Is Gin and Tonic Keto? The Tonic Water Matters

A standard gin and tonic is not keto-friendly, but not because of the gin. Plain gin contains zero carbs and zero sugar. The problem is regular tonic water, which packs around 30 grams of sugar per 12-ounce serving. That’s enough to use up most or all of a typical daily keto carb limit in a single drink. The good news: a simple swap makes this cocktail work on keto.

Gin Is Zero Carb

Unflavored gin, including London Dry styles like Tanqueray, Beefeater, and Bombay, contains 0 grams of carbohydrates and 0 grams of sugar per 1.5-ounce shot. It runs about 97 calories per shot, all of which come from the alcohol itself. From a carb standpoint, gin is one of the cleanest spirits you can choose on keto.

Flavored gins are a different story. Most flavored varieties still register at 0 grams of net carbs per shot, including options like Tanqueray Rangpur and Tanqueray Malacca. However, some sweetened or pink gins add significant sugar. Beefeater Pink, for example, contains around 5 grams of net carbs per 1.5-ounce pour. If you’re buying a flavored bottle, check the label or look up the brand before pouring.

Regular Tonic Water Is the Problem

A 12-ounce can of standard tonic water contains roughly 30 grams of carbohydrates, virtually all from added sugar. Even if you only use 6 to 8 ounces in a single drink, you’re still looking at 15 to 20 grams of carbs. On a keto diet that limits you to 20 or 50 grams per day, one gin and tonic could easily eat up your entire allowance.

Tonic water looks and feels like sparkling water, which makes it easy to underestimate. But it’s nutritionally closer to a soft drink. The sweetness is there to balance the bitterness of quinine, the compound that gives tonic its distinctive flavor.

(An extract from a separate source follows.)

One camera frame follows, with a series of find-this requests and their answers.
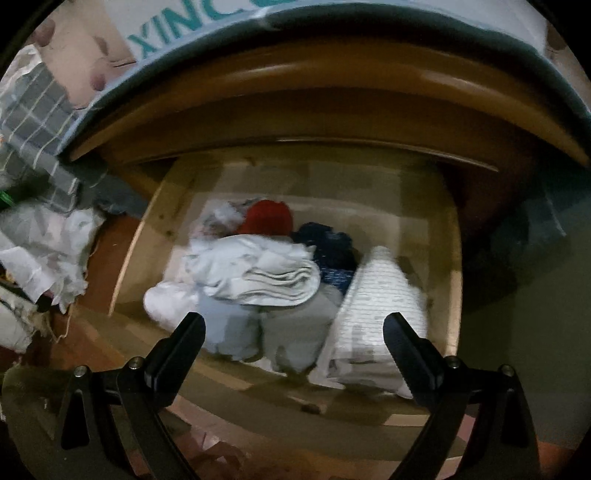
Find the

Diet Tonic Makes It Keto-Friendly

Switching to a sugar-free or “light” tonic water drops the carb count to near zero and keeps the classic gin and tonic taste intact. Several brands are widely available:

  • Fever-Tree Refreshingly Light uses fruit sugar instead of cane sugar, bringing calories down to about 30 per 6.8-ounce bottle with roughly 3.8 grams of carbs per 100ml. It’s lower than regular tonic but not zero, so keep an eye on portion size.
  • Zero-sugar options from Schweppes, Canada Dry, and Q Mixers use sweeteners like sucralose, stevia, or erythritol and contain 0 grams of carbs per serving. These are the safest bet for strict keto.

The sweeteners commonly found in diet tonics, including stevia, sucralose, erythritol, and monk fruit extract, are all considered keto-compatible. They contribute little to no calories or carbs and don’t raise blood sugar in the way regular sugar does. If you have a preference or sensitivity to any particular sweetener, check the ingredient list, since brands vary.

Garnishes Are Fine

A lime or lemon wedge, the standard garnish for a G&T, adds less than 1 gram of carbohydrate. That’s negligible even on strict keto. Fresh cucumber slices, another popular garnish, are similarly low. You don’t need to skip the garnish.

How Alcohol Affects Ketosis

Even with zero carbs in your glass, alcohol itself changes how your body burns fuel while you’re in ketosis. Your liver can’t store alcohol the way it stores fat or carbohydrates, so it prioritizes breaking down alcohol first. The byproduct, acetate, becomes your body’s preferred energy source until the alcohol is fully processed. During that time, fat burning essentially pauses.

This doesn’t kick you out of ketosis the way eating a bowl of pasta would. Your body isn’t switching back to burning glucose. But it does slow down the fat-burning process that ketosis is designed to promote. One drink creates a temporary pause. Several drinks in an evening can stall fat metabolism for hours. If your primary goal on keto is weight loss, this is worth keeping in mind even when your drink is technically zero-carb.

There’s also a practical side effect: many people on keto report feeling the effects of alcohol faster and more intensely. With lower glycogen stores, your body processes alcohol differently, so your tolerance may be noticeably lower than it was before keto.

Building a Keto Gin and Tonic

The recipe is straightforward. Use 1.5 ounces of unflavored gin (0g carbs), 6 to 8 ounces of zero-sugar tonic water (0g carbs), and a lime wedge (under 1g carbs). Total: under 1 gram of carbohydrates and roughly 100 calories, nearly all from the alcohol.

If you want to mix things up, club soda with a splash of fresh lime juice is an even simpler zero-carb option, though you lose the distinctive bitter-quinine flavor that makes a tonic water a tonic water. Sparkling water infused with citrus or cucumber works as another base if you’re looking for variety without added sweeteners.

The bottom line is simple: skip the regular tonic, choose a zero-sugar version, stick with unflavored gin, and a gin and tonic fits comfortably within keto macros. Just account for the temporary pause in fat burning that comes with any alcoholic drink.